▸ DESCRIPTION OF THE TASK: A faithful copy of the whole listing is required, with nothing left out.
----------------
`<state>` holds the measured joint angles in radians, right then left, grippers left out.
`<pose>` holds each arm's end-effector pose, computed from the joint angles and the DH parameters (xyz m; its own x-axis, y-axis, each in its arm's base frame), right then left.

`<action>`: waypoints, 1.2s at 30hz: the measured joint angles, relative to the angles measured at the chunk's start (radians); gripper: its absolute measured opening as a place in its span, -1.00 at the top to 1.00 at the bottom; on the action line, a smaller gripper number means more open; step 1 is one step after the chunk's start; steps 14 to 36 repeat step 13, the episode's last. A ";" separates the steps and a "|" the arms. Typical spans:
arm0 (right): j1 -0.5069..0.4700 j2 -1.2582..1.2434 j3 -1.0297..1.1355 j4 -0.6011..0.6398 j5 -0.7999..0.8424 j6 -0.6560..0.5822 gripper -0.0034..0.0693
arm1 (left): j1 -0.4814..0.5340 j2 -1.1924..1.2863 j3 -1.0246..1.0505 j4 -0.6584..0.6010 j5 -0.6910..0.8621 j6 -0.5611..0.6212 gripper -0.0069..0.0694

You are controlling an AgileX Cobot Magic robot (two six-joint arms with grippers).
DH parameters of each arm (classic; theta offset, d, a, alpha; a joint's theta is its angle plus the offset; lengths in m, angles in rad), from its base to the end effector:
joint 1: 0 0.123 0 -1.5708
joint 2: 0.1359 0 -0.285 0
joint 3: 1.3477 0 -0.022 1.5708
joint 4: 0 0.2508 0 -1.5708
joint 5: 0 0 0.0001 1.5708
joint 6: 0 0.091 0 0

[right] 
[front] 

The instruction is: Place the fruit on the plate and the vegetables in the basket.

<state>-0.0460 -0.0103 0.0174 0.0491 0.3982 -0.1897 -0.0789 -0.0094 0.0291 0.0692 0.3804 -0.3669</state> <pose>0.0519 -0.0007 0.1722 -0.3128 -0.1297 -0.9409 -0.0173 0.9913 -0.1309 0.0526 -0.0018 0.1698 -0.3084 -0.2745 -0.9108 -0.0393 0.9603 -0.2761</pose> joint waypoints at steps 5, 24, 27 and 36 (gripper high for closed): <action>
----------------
▸ REPLY TO THE TASK:
`<state>` holds the measured joint angles in radians, right then left, grippers left out.
`<pose>` holds each arm's end-effector pose, computed from the joint angles and the DH parameters (xyz m; its own x-axis, y-axis, each in its arm's base frame), right then left.

`<action>`: waypoints, 1.2s at 30hz: the measured joint angles, relative to the angles measured at the chunk's start (radians); gripper: its absolute measured opening as a place in its span, -1.00 at the top to 1.00 at the bottom; on the action line, a smaller gripper number means more open; step 1 is one step after the chunk's start; steps 14 to 36 repeat step 13, the episode's last. A ";" separates the steps and a "|" the arms. Typical spans:
arm0 (right): j1 -0.5069..0.4700 j2 -1.2582..1.2434 j3 -1.0297..1.1355 j4 -0.6011..0.6398 j5 -0.7999..0.8424 j6 -0.6560..0.5822 gripper -0.0034..0.0693
arm1 (left): j1 -0.4814..0.5340 j2 -1.1924..1.2863 j3 -1.0246..1.0505 j4 -0.6584..0.6010 j5 -0.6910..0.8621 j6 -0.5611..0.6212 gripper -0.0069..0.0694

You are controlling an AgileX Cobot Magic robot (two six-joint arms with grippers).
DH parameters of each arm (classic; theta offset, d, a, alpha; a joint's theta is its angle plus the offset; lengths in m, angles in rad), from its base to the end effector:
joint 1: 0 0.123 0 -1.5708
joint 2: 0.1359 0 -0.285 0
joint 3: 1.3477 0 -0.022 1.5708
joint 4: 0 0.2508 0 -1.5708
joint 5: 0 0 0.0001 1.5708
joint 6: 0 0.091 0 0

[right] 
[front] 

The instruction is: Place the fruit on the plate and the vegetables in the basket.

<state>-0.0460 -0.0103 0.0174 0.0491 0.3982 -0.1897 -0.0789 -0.0094 0.0291 0.0692 0.3804 -0.3669</state> <pose>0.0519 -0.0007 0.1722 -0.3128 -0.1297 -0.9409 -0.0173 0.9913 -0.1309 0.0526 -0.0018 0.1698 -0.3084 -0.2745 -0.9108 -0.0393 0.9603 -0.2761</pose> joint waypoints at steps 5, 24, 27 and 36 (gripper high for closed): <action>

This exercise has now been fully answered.